> _Your instructions_
All lines from the first line of the material up to and including the line with "Should you be willing to trace the outline of the **robot" must be copied exactly, and no others.

> _Given records_
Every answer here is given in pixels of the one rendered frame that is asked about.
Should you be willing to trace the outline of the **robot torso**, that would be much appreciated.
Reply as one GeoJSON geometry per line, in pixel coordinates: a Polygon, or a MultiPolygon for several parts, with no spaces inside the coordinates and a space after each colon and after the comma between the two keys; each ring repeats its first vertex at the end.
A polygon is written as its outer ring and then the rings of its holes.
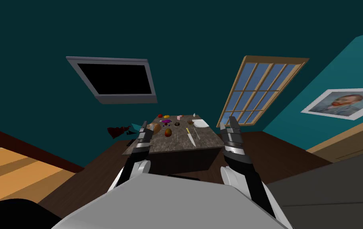
{"type": "Polygon", "coordinates": [[[293,229],[233,186],[143,173],[52,229],[293,229]]]}

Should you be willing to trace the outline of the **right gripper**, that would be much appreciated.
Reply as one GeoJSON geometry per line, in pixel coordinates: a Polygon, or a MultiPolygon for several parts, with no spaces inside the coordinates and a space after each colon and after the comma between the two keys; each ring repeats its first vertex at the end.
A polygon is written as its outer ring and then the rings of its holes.
{"type": "Polygon", "coordinates": [[[220,123],[220,131],[225,149],[243,149],[241,129],[234,116],[229,117],[230,128],[226,128],[224,123],[220,123]]]}

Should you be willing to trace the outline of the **light wooden cabinet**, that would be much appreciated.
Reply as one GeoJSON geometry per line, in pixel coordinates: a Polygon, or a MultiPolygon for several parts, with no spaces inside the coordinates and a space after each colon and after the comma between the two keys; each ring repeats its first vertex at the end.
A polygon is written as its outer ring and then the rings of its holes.
{"type": "Polygon", "coordinates": [[[307,149],[307,152],[332,163],[363,154],[363,123],[307,149]]]}

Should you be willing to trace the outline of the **wooden framed window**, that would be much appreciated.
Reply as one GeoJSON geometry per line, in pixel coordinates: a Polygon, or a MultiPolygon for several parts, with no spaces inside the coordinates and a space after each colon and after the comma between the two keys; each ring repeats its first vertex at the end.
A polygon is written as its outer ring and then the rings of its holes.
{"type": "Polygon", "coordinates": [[[244,56],[217,127],[254,126],[309,61],[309,58],[244,56]]]}

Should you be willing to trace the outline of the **dark grey sofa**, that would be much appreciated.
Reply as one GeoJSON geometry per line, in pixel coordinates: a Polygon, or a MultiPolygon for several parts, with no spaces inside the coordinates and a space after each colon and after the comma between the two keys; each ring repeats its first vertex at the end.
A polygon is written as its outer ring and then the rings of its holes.
{"type": "Polygon", "coordinates": [[[294,229],[363,229],[363,154],[268,188],[294,229]]]}

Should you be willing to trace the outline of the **grey framed television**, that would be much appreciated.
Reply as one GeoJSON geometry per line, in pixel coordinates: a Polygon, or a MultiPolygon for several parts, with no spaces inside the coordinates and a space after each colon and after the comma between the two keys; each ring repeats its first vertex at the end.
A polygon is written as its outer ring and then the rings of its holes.
{"type": "Polygon", "coordinates": [[[147,59],[66,56],[102,104],[157,103],[147,59]]]}

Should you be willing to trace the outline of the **stone top table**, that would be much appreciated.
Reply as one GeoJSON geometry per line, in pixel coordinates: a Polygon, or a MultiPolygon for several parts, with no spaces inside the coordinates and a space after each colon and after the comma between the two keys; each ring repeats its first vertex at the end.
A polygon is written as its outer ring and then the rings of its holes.
{"type": "Polygon", "coordinates": [[[181,120],[178,120],[177,116],[170,116],[169,119],[171,122],[167,125],[160,122],[162,120],[160,118],[153,120],[162,127],[152,136],[150,142],[150,152],[146,158],[151,163],[149,173],[168,175],[208,170],[224,146],[221,138],[210,127],[197,128],[189,125],[188,121],[202,119],[197,114],[195,117],[184,115],[181,120]],[[180,122],[180,125],[175,126],[175,122],[180,122]],[[170,137],[164,136],[167,128],[172,130],[170,137]],[[186,128],[192,134],[196,147],[189,140],[186,128]]]}

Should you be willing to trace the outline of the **white framed portrait painting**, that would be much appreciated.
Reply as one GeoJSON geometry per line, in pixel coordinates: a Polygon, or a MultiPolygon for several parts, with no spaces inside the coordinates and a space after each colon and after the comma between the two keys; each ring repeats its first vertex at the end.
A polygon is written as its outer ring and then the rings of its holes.
{"type": "Polygon", "coordinates": [[[328,89],[302,113],[356,120],[363,116],[363,88],[328,89]]]}

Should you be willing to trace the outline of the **dark red chair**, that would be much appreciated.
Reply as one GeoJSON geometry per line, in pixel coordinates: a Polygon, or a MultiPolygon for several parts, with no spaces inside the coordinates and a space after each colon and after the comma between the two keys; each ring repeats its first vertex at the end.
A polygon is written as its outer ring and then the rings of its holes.
{"type": "Polygon", "coordinates": [[[115,127],[115,128],[109,127],[109,128],[107,128],[107,131],[110,134],[110,136],[113,139],[115,139],[116,137],[118,137],[118,136],[124,134],[125,132],[127,132],[130,127],[131,126],[126,126],[126,127],[122,126],[122,127],[115,127]]]}

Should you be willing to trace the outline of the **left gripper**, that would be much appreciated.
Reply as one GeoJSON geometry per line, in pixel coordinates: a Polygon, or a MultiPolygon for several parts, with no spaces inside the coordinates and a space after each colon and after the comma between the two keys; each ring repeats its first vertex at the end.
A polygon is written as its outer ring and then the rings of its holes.
{"type": "Polygon", "coordinates": [[[149,125],[149,129],[147,127],[147,121],[144,121],[137,138],[137,145],[150,145],[151,138],[153,136],[154,124],[149,125]]]}

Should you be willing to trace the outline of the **brown bread loaf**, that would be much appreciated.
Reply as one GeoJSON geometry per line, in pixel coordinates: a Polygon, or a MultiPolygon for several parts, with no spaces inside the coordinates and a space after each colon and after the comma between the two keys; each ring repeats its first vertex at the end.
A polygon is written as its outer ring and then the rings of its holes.
{"type": "Polygon", "coordinates": [[[157,123],[157,122],[151,122],[151,124],[154,124],[154,131],[153,131],[153,135],[157,134],[160,130],[161,130],[161,127],[162,125],[160,123],[157,123]]]}

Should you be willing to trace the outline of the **yellow handled knife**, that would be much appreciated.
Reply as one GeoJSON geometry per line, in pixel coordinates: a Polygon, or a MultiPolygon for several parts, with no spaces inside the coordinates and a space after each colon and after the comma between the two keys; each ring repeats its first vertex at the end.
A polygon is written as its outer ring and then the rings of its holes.
{"type": "Polygon", "coordinates": [[[186,128],[186,130],[187,130],[187,135],[188,135],[188,137],[189,137],[189,140],[191,141],[192,145],[193,145],[194,147],[196,147],[196,144],[195,144],[195,141],[194,141],[194,139],[193,139],[193,137],[192,137],[192,134],[190,133],[190,131],[189,131],[189,129],[188,129],[188,128],[186,128]]]}

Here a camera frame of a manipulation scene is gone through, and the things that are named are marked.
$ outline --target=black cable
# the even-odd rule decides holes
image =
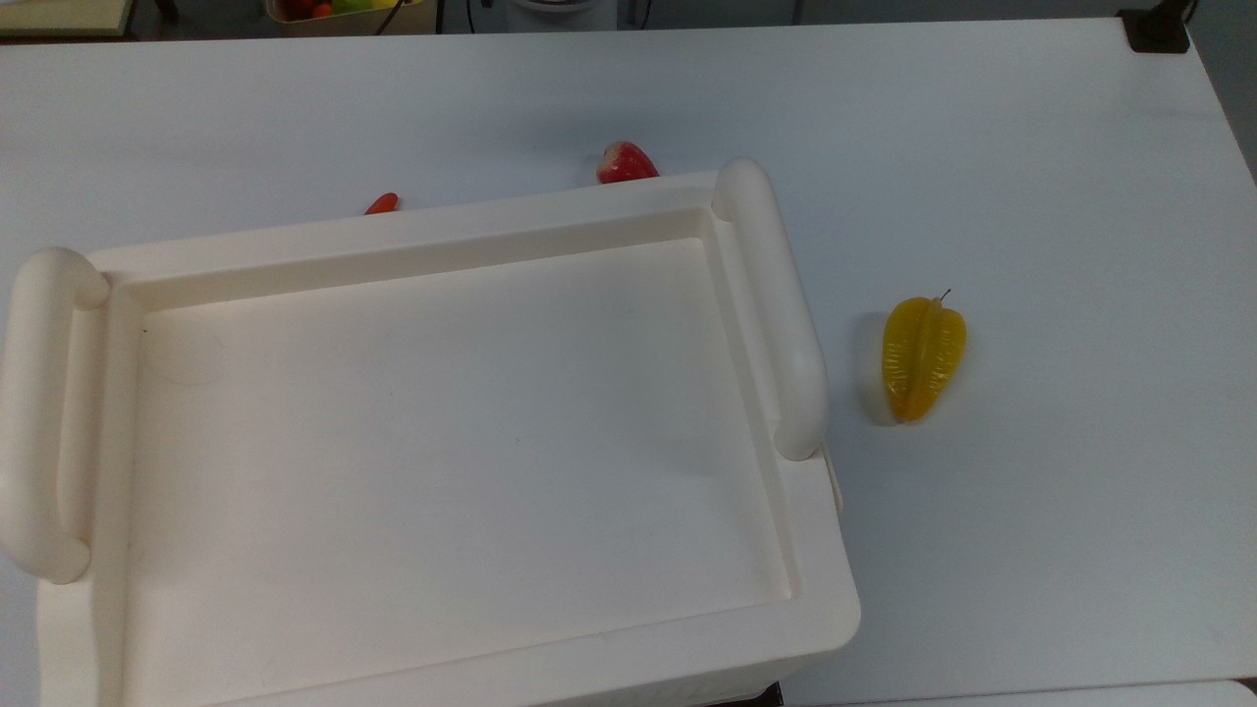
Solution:
[[[385,21],[380,23],[380,28],[376,29],[376,34],[375,34],[376,36],[380,36],[381,34],[383,34],[385,28],[388,26],[388,23],[392,21],[393,16],[397,14],[397,10],[401,10],[401,4],[405,3],[405,1],[406,0],[397,0],[397,3],[393,4],[393,9],[388,10],[388,16],[385,18]]]
[[[388,23],[392,21],[393,15],[396,15],[397,10],[401,10],[401,6],[405,5],[406,3],[410,3],[410,0],[397,0],[397,4],[393,5],[393,9],[388,10],[388,16],[385,18],[385,21],[380,23],[380,29],[376,30],[375,36],[380,36],[381,34],[385,33],[385,28],[387,28]],[[442,29],[444,24],[445,24],[445,0],[436,0],[436,29],[435,29],[436,34],[444,34],[445,31]]]

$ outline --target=tray handle
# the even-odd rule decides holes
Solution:
[[[786,225],[764,169],[747,157],[722,167],[711,210],[720,220],[735,225],[768,342],[781,409],[773,445],[787,459],[807,459],[825,439],[830,419],[828,377],[803,283],[786,239]]]
[[[87,258],[45,248],[18,272],[0,375],[0,546],[53,584],[87,570],[87,545],[57,511],[57,465],[74,309],[96,309],[109,283]]]

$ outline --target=plastic vegetable
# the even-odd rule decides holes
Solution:
[[[388,194],[385,194],[380,199],[376,199],[376,203],[367,208],[367,213],[365,215],[370,216],[371,214],[387,214],[388,211],[396,211],[396,210],[397,210],[397,195],[390,191]]]
[[[964,317],[944,308],[943,297],[905,299],[886,320],[881,380],[891,411],[905,423],[930,411],[964,356]]]
[[[641,147],[632,142],[612,142],[602,151],[597,176],[598,184],[611,184],[659,176],[659,170]]]

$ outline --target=fruit basket
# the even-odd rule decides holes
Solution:
[[[749,160],[47,249],[4,356],[45,707],[694,706],[859,623]]]
[[[298,4],[300,13],[294,13]],[[361,3],[368,8],[312,16],[314,0],[266,0],[266,14],[279,28],[280,36],[366,36],[375,34],[392,10],[392,3],[376,0]],[[392,20],[386,34],[435,34],[436,0],[406,0]]]

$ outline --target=yellow fruit
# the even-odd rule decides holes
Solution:
[[[944,308],[943,297],[905,299],[886,320],[881,380],[891,411],[905,423],[930,411],[964,356],[964,317]]]

> _Written answer_
Every answer here is given in pixels of the one rendered frame that is asked about.
Should you be willing to trace the outline of the **robot torso**, that would be much appreciated.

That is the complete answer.